B. The Arbitration Clause of the Strategic Relationship Agreement
The strategic relationship agreement between plaintiff and RAP Technologies contains an arbitration clause which states: "Any dispute or other disagreement arising from or out of this Consulting Agreement shall be submitted to arbitration under the rules of the American Arbitration Association and the decision of the arbitrator(s) shall be enforceable in any court having jurisdiction thereof. Arbitration shall occur only in Los Angeles, CA. The interpretation and enforcement of this Agreement shall be governed by California Law as applied to residents of the State of California relating to contracts exercised in and to be performed solely within the State of California. In the event any dispute is arbitrated, the prevailing Party (as determined by the arbitrator(s)) shall be entitled to recovery [of] that Party's reasonable attorney's fees incurred (as determined by the arbitrator(s))."

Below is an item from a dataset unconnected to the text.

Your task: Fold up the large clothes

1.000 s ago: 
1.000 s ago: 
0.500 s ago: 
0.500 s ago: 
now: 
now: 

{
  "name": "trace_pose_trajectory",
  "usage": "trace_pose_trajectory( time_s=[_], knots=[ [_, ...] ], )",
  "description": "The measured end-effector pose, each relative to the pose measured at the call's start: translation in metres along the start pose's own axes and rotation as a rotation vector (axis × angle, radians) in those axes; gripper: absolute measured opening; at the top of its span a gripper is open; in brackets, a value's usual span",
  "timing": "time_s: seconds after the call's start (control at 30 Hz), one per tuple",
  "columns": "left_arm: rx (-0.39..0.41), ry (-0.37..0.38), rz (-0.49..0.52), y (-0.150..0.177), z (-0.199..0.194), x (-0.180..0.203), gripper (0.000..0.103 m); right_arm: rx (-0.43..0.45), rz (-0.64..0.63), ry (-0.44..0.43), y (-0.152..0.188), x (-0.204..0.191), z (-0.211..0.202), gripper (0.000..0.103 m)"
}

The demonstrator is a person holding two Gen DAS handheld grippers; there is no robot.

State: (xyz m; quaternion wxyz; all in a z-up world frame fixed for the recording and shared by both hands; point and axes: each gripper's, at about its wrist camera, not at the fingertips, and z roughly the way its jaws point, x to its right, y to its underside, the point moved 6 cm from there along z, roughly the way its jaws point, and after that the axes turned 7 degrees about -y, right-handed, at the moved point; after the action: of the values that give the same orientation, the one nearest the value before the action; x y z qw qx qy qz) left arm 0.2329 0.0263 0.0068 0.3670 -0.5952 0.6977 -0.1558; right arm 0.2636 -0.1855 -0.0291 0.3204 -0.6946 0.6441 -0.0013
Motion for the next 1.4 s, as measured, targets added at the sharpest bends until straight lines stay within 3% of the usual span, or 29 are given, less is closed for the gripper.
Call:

C. Defendants' Motion to Compel Arbitration
On June 19, 2006, defendants moved to compel arbitration. Defendants asserted all of plaintiff's claims arose out of the business relationship founded on the April 15, 2004 strategic relationship agreement and therefore were governed by that contract's arbitration clause. Defendants presented evidence Mr. Pless was a shareholder of RAP Technologies and he had signed the April 15, 2004 strategic relationship agreement. Further, there was evidence Mr. Mayor and Mr. Allegra were also RAP Technologies shareholders. Finally, evidence was presented Integrated did not object to the motion to compel arbitration.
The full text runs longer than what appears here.